I am trying to write my own Game of Life, with my own set of rules. First 'concept', which I would like to apply, is socialization (which basicaly means if the cell wants to be alone or in a group with other cells). Data structure is 2-dimensional array (for now).

In order to be able to move a cell to/away from a group of another cells, I need to determine where to move it. The idea is, that I evaluate all the cells in the area (neighbours) and get a vector, which tells me where to move the cell.

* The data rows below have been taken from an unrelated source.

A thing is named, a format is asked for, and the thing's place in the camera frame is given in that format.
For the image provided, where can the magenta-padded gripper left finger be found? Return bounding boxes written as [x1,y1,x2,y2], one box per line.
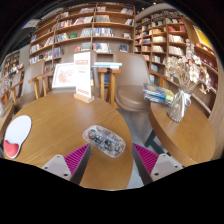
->
[41,143,92,186]

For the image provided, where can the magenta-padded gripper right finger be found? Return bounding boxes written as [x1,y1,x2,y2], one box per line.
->
[131,143,184,186]

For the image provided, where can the transparent computer mouse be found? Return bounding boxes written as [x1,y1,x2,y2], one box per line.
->
[82,124,127,159]

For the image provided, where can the white mouse pad red rest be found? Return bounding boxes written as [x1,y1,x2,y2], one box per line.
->
[3,114,33,160]

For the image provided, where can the round wooden side table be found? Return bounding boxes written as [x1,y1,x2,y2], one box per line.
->
[148,99,217,168]
[0,101,15,141]

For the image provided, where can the glass vase with beige flowers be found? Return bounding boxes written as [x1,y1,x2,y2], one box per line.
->
[164,39,212,124]

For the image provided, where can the stack of colourful books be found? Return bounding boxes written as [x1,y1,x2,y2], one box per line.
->
[142,82,176,107]

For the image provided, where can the beige armchair wooden arms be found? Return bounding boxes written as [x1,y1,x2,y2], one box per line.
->
[28,49,116,108]
[108,51,164,113]
[1,59,46,111]

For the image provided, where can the white framed floral picture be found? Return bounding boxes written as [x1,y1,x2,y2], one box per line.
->
[51,62,77,89]

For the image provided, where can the white sign on wooden base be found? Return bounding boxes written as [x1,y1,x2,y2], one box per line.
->
[73,50,95,104]

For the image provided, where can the light blue book stack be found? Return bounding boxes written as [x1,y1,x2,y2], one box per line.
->
[91,61,123,70]

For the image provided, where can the distant wooden bookshelf unit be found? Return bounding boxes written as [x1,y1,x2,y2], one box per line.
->
[3,49,21,78]

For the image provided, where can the tall wooden bookshelf yellow poster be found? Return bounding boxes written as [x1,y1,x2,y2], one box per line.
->
[133,11,224,118]

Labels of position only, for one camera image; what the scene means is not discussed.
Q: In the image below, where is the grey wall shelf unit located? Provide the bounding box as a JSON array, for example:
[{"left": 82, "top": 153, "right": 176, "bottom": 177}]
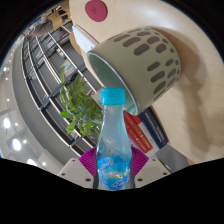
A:
[{"left": 19, "top": 19, "right": 105, "bottom": 158}]

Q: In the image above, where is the open white magazine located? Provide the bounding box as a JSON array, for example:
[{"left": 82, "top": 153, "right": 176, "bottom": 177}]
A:
[{"left": 71, "top": 23, "right": 100, "bottom": 55}]

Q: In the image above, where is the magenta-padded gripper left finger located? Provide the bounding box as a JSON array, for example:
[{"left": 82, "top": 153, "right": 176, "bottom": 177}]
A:
[{"left": 57, "top": 147, "right": 99, "bottom": 190}]

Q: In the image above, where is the grey-patterned ceramic cup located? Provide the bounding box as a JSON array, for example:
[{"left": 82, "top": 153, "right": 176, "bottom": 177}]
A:
[{"left": 86, "top": 27, "right": 182, "bottom": 116}]

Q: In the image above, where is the green potted plant, white pot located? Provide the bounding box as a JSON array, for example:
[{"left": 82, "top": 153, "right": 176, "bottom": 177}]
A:
[{"left": 58, "top": 66, "right": 105, "bottom": 148}]

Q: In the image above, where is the group of ceiling lights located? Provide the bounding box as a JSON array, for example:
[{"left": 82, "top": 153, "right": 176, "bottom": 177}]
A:
[{"left": 0, "top": 64, "right": 48, "bottom": 168}]

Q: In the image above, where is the flat round red coaster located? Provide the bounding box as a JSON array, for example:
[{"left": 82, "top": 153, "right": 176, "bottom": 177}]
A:
[{"left": 84, "top": 0, "right": 109, "bottom": 23}]

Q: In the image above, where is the red book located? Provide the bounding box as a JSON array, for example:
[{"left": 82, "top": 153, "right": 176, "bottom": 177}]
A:
[{"left": 123, "top": 109, "right": 155, "bottom": 155}]

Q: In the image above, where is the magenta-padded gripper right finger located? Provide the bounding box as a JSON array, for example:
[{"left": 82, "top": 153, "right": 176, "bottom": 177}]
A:
[{"left": 130, "top": 146, "right": 172, "bottom": 189}]

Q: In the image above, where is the clear blue-capped water bottle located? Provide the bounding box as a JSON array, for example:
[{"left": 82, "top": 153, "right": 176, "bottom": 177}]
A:
[{"left": 95, "top": 87, "right": 133, "bottom": 191}]

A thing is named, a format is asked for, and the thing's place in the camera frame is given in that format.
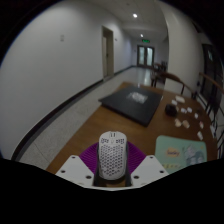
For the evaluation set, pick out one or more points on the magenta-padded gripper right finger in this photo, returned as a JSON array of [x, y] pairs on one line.
[[151, 168]]

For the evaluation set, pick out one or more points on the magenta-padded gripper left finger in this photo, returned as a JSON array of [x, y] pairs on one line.
[[71, 168]]

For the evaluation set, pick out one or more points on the white honeycomb computer mouse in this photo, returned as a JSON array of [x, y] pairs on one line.
[[112, 156]]

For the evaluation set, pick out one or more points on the pale green printed mouse pad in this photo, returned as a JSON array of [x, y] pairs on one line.
[[180, 153]]

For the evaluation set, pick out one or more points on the round orange sticker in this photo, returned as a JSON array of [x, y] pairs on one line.
[[185, 124], [178, 122]]

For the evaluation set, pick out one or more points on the white oblong sticker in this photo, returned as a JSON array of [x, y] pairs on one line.
[[200, 135]]

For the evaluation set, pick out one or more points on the small black box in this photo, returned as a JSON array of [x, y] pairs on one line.
[[171, 110]]

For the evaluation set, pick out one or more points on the white and red sticker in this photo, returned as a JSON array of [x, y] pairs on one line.
[[201, 124]]

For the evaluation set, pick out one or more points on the small white sticker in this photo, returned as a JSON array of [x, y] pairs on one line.
[[183, 110], [196, 115], [174, 102], [189, 109]]

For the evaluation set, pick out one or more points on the black flat board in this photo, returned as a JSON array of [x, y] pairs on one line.
[[133, 103]]

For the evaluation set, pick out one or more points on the small white box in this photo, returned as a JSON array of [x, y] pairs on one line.
[[180, 98]]

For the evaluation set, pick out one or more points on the black railing with wooden handrail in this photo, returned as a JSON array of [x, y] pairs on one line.
[[213, 100]]

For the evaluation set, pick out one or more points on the dark wooden chair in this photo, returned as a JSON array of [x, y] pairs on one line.
[[161, 66]]

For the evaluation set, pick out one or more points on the glass double door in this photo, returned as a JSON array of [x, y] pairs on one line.
[[145, 55]]

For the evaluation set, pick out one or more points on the dark window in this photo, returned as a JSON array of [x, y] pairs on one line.
[[210, 70]]

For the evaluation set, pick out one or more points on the open side doorway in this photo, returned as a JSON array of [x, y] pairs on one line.
[[107, 53]]

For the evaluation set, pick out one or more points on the green exit sign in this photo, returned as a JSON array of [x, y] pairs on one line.
[[145, 40]]

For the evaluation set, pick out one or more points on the round ceiling light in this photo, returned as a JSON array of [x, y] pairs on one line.
[[141, 35], [135, 15]]

Size of the vector is 0 or 1 (don't move or move) and the angle is array of directions (up, down, right, left).

This is a image with representation of forces to a cell, like I imagined it (but reach could be more than 5):

ForceAppliedToACell

Let's for example take this picture:

Example

Forces from lower left neighbour: down (0), up (2), right (2), left (0)
Forces from right neighbour     : down (0), up (0), right (0), left (2)
sum                             : down (0), up (2), right (0), left (0)

So the cell should go up.

I could write an algorithm with a lot of if statements and check all cells in the neighbourhood. Of course this algorithm would be easiest if the 'reach' parameter is set to 1 (first column on picture 1). But what if I change reach parameter to 10 for example? I would need to write an algorithm for each 'reach' parameter in advance... How can I avoid this (notice, that the force is growing potentialy (1, 2, 4, 8, 16, 32,...))? Can I use specific design pattern for this problem?

Also: the most important thing is not speed, but to be able to extend initial logic.

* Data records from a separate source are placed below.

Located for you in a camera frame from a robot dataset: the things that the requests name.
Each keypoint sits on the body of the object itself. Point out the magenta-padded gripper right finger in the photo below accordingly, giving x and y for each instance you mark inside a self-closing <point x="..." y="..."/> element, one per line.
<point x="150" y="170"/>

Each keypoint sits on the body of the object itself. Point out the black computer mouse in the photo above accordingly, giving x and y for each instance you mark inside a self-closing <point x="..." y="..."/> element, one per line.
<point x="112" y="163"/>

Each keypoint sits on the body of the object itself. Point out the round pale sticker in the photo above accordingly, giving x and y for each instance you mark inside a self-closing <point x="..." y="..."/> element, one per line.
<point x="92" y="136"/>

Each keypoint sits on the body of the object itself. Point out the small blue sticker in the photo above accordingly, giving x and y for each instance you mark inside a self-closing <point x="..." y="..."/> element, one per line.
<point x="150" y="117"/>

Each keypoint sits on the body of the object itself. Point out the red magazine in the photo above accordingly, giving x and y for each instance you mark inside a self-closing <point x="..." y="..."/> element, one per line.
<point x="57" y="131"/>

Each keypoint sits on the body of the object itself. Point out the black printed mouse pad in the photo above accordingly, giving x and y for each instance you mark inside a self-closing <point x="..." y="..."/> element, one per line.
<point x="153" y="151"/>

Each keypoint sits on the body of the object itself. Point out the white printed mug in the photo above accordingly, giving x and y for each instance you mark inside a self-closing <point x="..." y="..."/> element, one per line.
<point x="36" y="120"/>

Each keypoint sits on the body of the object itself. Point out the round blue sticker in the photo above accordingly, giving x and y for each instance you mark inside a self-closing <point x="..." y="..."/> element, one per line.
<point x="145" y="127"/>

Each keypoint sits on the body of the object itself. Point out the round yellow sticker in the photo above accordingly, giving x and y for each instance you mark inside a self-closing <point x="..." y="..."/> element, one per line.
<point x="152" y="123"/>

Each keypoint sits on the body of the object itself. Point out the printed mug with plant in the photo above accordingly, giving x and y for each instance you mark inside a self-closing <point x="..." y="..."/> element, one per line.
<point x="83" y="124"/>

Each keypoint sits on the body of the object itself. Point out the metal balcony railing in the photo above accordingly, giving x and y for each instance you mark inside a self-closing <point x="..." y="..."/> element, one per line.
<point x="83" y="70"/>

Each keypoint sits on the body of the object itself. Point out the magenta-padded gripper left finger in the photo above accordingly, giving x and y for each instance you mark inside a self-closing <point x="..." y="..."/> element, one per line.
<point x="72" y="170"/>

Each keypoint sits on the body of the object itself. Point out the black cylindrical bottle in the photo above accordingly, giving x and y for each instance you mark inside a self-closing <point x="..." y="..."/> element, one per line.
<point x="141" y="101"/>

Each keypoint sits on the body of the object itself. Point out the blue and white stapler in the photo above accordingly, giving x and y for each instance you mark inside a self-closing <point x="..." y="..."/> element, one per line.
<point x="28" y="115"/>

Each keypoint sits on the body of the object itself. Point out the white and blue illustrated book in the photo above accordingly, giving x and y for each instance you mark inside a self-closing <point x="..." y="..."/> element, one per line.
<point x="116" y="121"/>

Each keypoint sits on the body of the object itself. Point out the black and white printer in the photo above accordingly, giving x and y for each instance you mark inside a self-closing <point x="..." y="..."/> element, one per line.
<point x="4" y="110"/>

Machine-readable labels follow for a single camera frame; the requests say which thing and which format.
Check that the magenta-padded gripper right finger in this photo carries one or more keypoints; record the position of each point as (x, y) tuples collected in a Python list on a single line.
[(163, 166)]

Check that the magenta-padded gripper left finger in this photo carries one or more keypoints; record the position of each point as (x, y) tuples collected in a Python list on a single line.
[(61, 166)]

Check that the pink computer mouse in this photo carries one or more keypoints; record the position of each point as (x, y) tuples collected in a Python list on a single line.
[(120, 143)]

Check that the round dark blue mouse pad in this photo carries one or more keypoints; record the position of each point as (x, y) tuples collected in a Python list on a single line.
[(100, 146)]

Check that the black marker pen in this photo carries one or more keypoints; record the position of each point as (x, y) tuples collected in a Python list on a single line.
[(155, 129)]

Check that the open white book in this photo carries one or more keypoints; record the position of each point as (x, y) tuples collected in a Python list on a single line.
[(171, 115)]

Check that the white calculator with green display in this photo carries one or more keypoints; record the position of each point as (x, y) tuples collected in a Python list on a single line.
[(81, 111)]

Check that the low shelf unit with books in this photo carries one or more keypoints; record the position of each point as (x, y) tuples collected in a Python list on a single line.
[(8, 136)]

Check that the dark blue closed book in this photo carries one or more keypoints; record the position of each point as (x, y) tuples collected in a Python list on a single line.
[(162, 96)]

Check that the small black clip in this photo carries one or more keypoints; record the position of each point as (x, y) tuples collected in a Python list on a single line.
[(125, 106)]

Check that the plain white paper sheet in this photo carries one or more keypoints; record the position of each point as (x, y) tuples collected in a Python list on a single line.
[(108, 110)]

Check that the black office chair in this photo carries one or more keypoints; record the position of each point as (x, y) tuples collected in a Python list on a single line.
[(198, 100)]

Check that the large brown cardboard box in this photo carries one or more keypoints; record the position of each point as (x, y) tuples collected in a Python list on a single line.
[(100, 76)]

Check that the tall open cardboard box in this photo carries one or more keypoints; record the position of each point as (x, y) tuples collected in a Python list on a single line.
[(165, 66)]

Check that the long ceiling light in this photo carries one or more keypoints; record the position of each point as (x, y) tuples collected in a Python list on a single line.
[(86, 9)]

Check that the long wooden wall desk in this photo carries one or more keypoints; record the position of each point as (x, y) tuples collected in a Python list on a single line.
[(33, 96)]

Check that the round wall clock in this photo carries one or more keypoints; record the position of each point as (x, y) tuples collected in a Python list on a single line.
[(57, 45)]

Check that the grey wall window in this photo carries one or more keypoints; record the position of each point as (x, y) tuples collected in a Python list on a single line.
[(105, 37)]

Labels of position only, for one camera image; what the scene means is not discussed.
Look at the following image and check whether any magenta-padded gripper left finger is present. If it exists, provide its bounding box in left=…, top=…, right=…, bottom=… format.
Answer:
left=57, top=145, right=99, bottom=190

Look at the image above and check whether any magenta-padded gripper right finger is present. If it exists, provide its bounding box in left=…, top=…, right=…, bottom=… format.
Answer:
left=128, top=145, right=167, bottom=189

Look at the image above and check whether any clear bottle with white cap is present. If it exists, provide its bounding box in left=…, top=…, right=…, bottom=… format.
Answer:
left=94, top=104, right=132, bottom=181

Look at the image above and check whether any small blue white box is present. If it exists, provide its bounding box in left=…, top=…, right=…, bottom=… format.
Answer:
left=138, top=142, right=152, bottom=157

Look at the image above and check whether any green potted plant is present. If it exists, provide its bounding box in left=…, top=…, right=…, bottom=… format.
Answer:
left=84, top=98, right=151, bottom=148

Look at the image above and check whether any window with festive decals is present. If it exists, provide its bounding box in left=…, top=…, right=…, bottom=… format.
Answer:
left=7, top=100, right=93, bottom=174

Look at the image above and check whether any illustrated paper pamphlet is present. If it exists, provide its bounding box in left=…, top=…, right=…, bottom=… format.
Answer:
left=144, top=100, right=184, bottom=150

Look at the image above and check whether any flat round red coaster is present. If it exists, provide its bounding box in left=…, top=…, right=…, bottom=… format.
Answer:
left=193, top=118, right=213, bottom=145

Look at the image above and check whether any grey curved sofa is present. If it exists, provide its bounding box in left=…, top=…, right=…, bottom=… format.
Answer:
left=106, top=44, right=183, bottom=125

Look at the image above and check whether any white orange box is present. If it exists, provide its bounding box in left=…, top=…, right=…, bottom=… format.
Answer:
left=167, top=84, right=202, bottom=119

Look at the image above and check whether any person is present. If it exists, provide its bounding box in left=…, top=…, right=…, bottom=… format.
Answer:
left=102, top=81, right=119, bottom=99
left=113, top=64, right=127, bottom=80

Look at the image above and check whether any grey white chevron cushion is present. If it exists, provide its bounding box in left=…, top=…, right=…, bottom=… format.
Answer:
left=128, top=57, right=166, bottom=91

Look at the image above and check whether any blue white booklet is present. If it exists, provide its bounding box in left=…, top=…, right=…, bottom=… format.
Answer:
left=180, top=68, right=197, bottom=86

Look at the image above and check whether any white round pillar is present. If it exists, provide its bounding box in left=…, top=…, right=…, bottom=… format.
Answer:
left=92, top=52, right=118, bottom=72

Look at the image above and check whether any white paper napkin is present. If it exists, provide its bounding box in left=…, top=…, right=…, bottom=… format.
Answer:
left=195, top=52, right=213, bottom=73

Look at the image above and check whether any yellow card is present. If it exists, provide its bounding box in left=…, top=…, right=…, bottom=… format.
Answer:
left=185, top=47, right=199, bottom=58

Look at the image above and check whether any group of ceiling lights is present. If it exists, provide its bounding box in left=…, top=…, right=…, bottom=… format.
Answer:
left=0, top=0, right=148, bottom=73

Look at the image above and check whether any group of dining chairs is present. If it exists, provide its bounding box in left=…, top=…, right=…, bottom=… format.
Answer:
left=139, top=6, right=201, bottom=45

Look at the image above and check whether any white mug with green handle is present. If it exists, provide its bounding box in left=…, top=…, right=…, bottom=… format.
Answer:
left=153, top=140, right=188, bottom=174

Things to take into consideration:

  • reach should be passed as a parameter
  • i would like to change function, which calculates force (potential, fibonacci)
  • a cell can go to a new place only if this new place is not populated
  • watch for corners (you can't evaluate right and top neighbours in top-right corner for example)
+3  A: 

It should not be difficult to write your algorithm to search all of the cells within the reach distance of a particular cell C. Each cell that has an inhabitant would have a particular force of repulsion on cell C. This force of repulsion is based on the distance from the cell to cell C. In the example that you have given, that force of repulsion is based upon the L-1 distance and is 2^(reach-distance). Each repulsion force is then added together to create a cumulative force that dictates the direction in which to move the inhabitant in cell C.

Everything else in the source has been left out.